Ezekiel Mutua Speaks on TV Series That Inspired Kiambu Murders

Ezekiel Mutua Speaks on TV Series That Inspired Kiambu Murders
Ezekiel Mutua Speaks on TV Series That Inspired Kiambu Murders

Africa-PressKenya. Kenya Film Classification Board (KFCB) Chair Ezekiel Mutua has spoken candidly on the Kiambu murder case where a 22-year-old student admitted to killing four members of his family.

Lawrence Njoroge had confessed to the police that he drew his inspiration from a British dark comedy-drama, Killing Eve.

He stated that he was particularly influenced by Villanelle, a psychopathic character, who becomes an assassin for hire and goes on a brutal killing spree on all her victims.

Speaking to Kenyans.co.ke Mutua revealed KFCB had already taken action taken against the series.

“Yes, the series has been restricted and is currently rated as not suitable to persons under the age of 18,” Mutua stated.

Recently, the KFCB chair also took to social media to further point out the substantial effects that media has on the youth and children.

“When we say that content consumed by our kids has a bearing on our national security, this is exactly what we mean.
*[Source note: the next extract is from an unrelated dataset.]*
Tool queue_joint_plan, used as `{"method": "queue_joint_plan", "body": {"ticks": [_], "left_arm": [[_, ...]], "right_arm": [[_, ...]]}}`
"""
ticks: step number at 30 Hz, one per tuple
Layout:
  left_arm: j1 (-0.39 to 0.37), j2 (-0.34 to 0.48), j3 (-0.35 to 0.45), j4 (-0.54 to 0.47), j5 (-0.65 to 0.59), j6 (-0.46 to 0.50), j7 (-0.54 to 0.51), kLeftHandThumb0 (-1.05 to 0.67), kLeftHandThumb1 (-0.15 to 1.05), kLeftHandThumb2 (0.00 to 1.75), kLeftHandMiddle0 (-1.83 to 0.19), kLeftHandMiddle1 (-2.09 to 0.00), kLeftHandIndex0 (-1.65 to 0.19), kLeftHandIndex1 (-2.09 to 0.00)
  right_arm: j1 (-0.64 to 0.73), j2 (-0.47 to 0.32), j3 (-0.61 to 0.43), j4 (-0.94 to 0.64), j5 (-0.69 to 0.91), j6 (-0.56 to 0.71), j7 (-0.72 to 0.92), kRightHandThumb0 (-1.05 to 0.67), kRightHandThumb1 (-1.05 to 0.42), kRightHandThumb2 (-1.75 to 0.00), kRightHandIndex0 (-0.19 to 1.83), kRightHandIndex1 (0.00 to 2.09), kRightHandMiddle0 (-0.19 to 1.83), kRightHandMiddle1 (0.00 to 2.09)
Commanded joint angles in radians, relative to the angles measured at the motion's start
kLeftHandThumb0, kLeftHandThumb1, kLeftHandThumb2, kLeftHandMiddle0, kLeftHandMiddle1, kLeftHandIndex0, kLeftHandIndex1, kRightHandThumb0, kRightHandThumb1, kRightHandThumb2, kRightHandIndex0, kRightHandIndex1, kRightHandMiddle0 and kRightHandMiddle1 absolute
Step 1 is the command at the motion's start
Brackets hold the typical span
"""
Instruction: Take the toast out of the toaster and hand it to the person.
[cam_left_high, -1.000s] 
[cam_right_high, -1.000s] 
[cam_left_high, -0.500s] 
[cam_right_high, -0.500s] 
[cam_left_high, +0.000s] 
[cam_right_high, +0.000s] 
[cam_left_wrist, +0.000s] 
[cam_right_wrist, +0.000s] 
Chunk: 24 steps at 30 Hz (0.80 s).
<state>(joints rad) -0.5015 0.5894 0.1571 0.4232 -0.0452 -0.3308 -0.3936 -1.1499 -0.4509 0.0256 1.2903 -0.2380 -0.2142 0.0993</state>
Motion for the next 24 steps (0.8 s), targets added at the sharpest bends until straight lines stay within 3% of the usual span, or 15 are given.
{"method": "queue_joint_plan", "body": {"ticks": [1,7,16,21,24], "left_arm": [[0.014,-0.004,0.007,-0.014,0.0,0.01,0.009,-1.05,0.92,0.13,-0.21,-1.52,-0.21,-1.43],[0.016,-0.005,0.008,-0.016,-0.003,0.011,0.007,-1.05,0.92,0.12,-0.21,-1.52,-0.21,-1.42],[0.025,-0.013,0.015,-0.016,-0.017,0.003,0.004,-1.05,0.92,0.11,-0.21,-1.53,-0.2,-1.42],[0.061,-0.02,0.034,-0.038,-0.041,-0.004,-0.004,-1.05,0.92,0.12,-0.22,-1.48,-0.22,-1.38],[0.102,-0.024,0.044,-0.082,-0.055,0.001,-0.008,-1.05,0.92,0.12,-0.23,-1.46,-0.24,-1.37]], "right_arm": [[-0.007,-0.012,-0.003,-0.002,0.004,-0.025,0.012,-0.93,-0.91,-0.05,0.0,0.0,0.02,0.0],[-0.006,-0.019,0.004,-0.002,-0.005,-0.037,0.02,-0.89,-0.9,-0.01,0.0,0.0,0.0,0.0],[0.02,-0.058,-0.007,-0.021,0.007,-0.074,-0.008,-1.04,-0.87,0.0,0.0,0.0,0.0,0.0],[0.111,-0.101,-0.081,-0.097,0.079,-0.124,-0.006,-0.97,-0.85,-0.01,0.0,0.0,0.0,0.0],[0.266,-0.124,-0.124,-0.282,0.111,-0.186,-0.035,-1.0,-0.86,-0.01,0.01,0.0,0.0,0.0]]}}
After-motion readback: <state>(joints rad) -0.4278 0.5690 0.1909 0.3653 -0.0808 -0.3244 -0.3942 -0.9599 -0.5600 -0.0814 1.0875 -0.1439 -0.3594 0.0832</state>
Media content influences the behavior and the thinking of consumers, especially children.

“Kids who consume violent content have a likelihood of becoming violent adults,” he stated.

Kenya joins Brazil in giving the highest age rating for the psychological thriller which is a hot sell in local movie shops and online streaming platforms.
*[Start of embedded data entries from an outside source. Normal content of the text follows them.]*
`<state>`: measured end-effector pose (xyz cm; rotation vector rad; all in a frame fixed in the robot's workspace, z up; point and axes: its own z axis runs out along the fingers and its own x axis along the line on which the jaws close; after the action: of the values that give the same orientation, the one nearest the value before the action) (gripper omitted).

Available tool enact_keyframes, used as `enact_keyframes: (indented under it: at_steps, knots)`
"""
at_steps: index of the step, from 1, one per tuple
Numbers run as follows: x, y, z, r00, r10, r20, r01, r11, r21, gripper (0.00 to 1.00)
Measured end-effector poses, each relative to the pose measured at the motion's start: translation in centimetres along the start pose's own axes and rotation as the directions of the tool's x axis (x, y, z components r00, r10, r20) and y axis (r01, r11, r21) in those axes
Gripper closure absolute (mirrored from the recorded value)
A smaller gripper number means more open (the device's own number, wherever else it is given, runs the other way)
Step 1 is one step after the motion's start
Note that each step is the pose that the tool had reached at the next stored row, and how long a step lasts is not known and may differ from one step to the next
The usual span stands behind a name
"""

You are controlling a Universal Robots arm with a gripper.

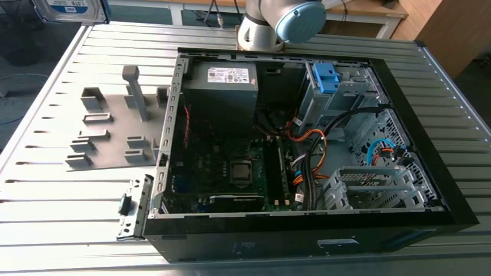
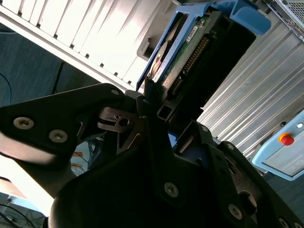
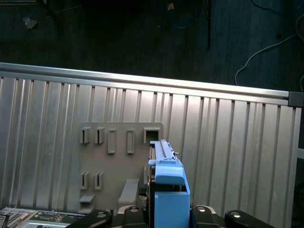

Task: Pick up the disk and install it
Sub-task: 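Pick up the disk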

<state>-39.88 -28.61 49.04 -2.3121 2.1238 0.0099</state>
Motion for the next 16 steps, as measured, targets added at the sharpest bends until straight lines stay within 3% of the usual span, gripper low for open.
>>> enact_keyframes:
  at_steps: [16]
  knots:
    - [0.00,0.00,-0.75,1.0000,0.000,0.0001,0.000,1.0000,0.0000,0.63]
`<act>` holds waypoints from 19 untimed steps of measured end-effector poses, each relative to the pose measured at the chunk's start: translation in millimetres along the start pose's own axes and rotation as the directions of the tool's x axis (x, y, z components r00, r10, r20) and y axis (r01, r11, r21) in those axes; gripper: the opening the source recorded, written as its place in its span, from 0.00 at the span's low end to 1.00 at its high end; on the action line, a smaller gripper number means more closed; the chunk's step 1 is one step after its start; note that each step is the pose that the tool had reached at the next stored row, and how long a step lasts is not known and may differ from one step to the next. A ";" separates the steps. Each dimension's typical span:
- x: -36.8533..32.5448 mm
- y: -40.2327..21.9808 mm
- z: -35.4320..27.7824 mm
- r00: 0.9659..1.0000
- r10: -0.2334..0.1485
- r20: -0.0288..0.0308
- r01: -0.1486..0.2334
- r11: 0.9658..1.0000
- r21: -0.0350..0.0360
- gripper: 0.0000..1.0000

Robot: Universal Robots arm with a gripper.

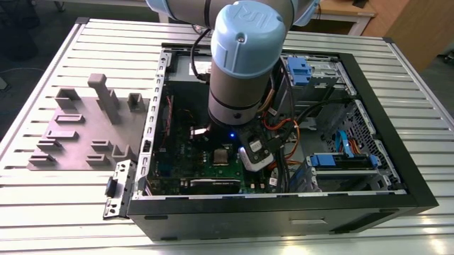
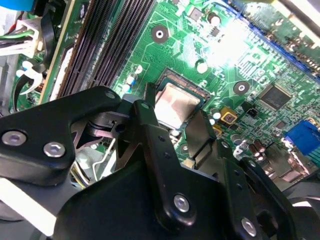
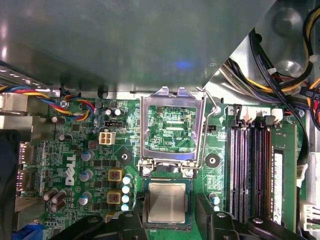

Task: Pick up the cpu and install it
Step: 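Pick up the cpu and move it towards the insertion slot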

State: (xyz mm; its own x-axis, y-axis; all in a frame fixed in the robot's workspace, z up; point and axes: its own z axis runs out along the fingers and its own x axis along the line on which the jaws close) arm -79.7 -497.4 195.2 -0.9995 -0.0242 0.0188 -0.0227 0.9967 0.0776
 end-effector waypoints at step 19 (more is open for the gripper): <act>2.1 1.7 4.9 1.000 0.001 0.000 -0.001 1.000 0.005 0.58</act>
State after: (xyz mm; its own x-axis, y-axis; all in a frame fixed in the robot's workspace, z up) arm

Killing Eve has a PG rating of 14 in the United States of America owing to its strong violence, bloody images, strong sensuality, sexual material, brief drug content and explicit language.

Elsewhere in countries such as South Korea and Germany, the series has been received a rating of 16+.

This is not the first time that Mutua has stamped his authority over content deemed unfit for consumption by the viewers.

Over the years, Mutua has banned international hits Wolf of Wall Street and Fifty Shades of Grey over sexual content.

Local music is also not spared. Hits such as Wamlambez by Sailors Gang was restricted to clubs while a song by Alvindo dubbed Takataka was completely banned for citing violence against women who rejected men.